**Your task**
Please read the records below and return each line holding the string "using".

-*-

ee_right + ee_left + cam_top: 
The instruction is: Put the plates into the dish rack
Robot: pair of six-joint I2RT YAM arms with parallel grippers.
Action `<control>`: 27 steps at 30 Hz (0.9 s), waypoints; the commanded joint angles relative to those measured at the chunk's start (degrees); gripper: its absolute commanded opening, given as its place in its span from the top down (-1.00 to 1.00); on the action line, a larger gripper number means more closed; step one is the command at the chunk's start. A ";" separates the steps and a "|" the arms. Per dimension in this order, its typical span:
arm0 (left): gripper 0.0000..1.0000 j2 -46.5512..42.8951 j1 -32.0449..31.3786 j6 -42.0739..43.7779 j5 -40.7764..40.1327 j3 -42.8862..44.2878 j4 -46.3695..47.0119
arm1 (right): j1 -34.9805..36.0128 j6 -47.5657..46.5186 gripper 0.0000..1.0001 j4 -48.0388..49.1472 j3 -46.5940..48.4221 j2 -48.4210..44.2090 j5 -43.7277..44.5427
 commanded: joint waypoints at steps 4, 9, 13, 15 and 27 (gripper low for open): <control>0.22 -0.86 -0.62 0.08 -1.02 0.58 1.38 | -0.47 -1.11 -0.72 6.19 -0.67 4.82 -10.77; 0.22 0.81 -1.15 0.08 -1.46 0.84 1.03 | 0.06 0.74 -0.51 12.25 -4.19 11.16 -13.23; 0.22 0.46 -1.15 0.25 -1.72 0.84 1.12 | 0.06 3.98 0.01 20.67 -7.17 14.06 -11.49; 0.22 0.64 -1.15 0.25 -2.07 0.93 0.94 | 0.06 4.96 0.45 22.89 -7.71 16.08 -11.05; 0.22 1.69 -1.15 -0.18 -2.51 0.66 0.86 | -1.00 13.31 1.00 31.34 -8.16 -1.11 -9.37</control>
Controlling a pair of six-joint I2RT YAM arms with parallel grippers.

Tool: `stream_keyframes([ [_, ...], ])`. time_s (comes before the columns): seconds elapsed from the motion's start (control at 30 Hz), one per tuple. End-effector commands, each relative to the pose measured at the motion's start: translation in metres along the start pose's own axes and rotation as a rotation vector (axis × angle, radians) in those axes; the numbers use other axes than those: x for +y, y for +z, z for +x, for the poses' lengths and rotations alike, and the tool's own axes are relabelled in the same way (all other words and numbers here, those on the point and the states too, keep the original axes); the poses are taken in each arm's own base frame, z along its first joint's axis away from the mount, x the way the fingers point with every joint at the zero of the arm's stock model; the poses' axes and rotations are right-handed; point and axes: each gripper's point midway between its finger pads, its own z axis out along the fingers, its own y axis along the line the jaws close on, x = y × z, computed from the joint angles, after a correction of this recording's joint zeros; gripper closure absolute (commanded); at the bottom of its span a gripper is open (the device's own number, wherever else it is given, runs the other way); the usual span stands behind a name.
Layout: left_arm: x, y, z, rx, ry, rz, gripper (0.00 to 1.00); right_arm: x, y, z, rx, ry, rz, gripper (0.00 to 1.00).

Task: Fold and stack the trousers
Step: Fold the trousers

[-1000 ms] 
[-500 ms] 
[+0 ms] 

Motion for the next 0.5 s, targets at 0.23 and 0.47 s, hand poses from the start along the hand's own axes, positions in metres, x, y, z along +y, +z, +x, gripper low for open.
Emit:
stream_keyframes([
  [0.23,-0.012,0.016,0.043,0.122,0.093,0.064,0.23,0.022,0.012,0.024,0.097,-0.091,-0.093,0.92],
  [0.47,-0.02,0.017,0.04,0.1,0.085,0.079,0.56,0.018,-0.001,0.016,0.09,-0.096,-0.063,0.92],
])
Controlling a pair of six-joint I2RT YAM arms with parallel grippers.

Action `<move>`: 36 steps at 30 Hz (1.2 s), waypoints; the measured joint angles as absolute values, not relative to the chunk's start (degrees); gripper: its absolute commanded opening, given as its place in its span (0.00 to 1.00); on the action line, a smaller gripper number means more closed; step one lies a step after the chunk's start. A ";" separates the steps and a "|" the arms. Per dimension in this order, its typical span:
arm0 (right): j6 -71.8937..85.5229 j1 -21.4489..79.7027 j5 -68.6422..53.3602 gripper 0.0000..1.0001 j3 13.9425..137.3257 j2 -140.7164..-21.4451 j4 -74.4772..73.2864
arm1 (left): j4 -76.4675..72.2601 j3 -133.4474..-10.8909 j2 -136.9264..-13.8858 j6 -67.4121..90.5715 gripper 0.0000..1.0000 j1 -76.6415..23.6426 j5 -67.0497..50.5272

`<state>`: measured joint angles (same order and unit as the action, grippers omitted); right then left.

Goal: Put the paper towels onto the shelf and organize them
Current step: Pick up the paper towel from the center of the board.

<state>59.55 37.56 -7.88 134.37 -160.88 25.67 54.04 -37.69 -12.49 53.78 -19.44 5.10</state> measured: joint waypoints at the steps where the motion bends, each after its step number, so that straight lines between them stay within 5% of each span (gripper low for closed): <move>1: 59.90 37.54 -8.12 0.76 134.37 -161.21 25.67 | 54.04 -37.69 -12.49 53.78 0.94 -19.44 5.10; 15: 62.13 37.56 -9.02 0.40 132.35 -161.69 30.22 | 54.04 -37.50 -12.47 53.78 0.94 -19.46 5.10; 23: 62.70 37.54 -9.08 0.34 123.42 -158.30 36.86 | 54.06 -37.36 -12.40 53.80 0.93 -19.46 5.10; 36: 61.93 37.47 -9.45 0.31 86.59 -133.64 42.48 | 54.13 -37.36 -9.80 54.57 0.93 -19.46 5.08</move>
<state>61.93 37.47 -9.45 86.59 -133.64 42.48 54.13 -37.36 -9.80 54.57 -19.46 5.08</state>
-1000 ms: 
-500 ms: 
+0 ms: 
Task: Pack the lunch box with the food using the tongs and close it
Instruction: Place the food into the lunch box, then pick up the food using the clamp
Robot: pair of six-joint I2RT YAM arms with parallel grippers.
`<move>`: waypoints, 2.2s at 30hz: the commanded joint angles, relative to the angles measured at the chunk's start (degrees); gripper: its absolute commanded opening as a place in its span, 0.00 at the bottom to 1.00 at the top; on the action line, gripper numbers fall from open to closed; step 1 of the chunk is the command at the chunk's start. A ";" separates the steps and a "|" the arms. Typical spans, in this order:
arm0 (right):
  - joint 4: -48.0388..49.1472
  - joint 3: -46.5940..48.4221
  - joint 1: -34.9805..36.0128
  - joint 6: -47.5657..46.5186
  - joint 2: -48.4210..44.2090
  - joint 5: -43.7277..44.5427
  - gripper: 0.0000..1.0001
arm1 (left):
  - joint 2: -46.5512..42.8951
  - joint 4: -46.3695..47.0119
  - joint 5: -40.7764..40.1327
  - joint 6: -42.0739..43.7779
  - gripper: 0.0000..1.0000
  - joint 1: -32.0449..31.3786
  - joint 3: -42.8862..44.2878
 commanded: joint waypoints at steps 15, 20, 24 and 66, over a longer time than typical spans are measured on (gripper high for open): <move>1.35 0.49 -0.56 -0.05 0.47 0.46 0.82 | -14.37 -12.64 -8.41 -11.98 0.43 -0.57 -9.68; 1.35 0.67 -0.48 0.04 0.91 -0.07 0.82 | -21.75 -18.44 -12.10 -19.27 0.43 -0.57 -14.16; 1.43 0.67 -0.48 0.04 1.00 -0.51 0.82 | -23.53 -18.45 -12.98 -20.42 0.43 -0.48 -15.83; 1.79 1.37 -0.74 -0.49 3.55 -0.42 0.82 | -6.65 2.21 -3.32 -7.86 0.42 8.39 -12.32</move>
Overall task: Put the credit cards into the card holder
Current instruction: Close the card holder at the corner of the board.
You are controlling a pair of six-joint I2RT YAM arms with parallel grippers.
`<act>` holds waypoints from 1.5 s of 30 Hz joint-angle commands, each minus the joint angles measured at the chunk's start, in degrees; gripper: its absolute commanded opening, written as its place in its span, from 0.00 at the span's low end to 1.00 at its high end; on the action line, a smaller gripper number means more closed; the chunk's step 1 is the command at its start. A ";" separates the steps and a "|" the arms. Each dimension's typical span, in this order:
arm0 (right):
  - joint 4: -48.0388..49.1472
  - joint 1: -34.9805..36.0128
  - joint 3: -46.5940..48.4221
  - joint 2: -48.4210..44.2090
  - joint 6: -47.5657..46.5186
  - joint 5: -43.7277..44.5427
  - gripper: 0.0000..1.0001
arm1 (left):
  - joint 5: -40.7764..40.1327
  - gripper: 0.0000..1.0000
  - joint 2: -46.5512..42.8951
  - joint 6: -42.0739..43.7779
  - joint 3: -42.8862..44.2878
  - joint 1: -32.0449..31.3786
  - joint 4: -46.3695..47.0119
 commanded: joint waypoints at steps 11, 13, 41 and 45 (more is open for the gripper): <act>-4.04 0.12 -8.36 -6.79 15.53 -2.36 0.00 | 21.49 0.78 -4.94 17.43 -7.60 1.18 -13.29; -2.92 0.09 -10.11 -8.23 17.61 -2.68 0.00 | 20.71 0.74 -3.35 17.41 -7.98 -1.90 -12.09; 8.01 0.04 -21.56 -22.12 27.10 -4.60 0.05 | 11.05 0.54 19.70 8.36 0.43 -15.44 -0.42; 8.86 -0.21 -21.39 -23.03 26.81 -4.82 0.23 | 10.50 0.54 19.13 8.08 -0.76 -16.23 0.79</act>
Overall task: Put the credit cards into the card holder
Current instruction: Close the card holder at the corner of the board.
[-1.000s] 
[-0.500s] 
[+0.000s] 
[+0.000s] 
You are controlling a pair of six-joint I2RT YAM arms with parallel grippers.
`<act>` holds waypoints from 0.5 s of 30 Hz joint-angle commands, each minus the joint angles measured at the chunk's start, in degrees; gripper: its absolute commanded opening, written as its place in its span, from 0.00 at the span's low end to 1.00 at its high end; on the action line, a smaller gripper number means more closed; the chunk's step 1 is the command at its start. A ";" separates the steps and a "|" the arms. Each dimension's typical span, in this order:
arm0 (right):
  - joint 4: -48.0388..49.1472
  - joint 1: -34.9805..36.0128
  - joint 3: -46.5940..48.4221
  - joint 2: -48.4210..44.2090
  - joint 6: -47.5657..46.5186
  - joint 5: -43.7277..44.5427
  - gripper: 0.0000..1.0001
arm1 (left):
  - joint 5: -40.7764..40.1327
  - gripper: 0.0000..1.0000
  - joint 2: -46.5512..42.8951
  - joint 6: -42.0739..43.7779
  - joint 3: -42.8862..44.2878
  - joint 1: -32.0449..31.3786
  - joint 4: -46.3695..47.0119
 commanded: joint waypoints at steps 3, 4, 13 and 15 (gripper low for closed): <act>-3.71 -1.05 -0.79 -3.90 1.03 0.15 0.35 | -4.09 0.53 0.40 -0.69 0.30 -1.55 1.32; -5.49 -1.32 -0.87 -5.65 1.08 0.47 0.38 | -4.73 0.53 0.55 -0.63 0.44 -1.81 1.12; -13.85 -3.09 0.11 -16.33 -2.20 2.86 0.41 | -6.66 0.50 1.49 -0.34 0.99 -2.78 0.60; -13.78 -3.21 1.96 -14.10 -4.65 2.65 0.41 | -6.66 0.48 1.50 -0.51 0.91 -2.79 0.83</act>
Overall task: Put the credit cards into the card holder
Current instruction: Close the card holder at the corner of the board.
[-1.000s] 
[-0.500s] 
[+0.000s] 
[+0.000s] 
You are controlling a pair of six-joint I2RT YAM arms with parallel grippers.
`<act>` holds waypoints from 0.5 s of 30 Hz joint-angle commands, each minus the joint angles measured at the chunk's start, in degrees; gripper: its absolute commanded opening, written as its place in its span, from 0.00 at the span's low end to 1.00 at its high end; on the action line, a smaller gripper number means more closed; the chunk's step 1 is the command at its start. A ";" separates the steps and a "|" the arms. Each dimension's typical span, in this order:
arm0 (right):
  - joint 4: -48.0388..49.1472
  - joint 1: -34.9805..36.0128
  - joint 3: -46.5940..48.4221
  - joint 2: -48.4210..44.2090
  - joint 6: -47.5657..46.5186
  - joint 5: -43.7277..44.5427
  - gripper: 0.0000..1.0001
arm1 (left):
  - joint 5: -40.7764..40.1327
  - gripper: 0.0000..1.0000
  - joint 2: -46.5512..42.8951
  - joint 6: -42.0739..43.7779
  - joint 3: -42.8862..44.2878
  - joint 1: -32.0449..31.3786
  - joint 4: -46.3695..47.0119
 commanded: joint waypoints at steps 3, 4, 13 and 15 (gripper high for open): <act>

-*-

**Task response**
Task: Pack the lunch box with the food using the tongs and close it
Instruction: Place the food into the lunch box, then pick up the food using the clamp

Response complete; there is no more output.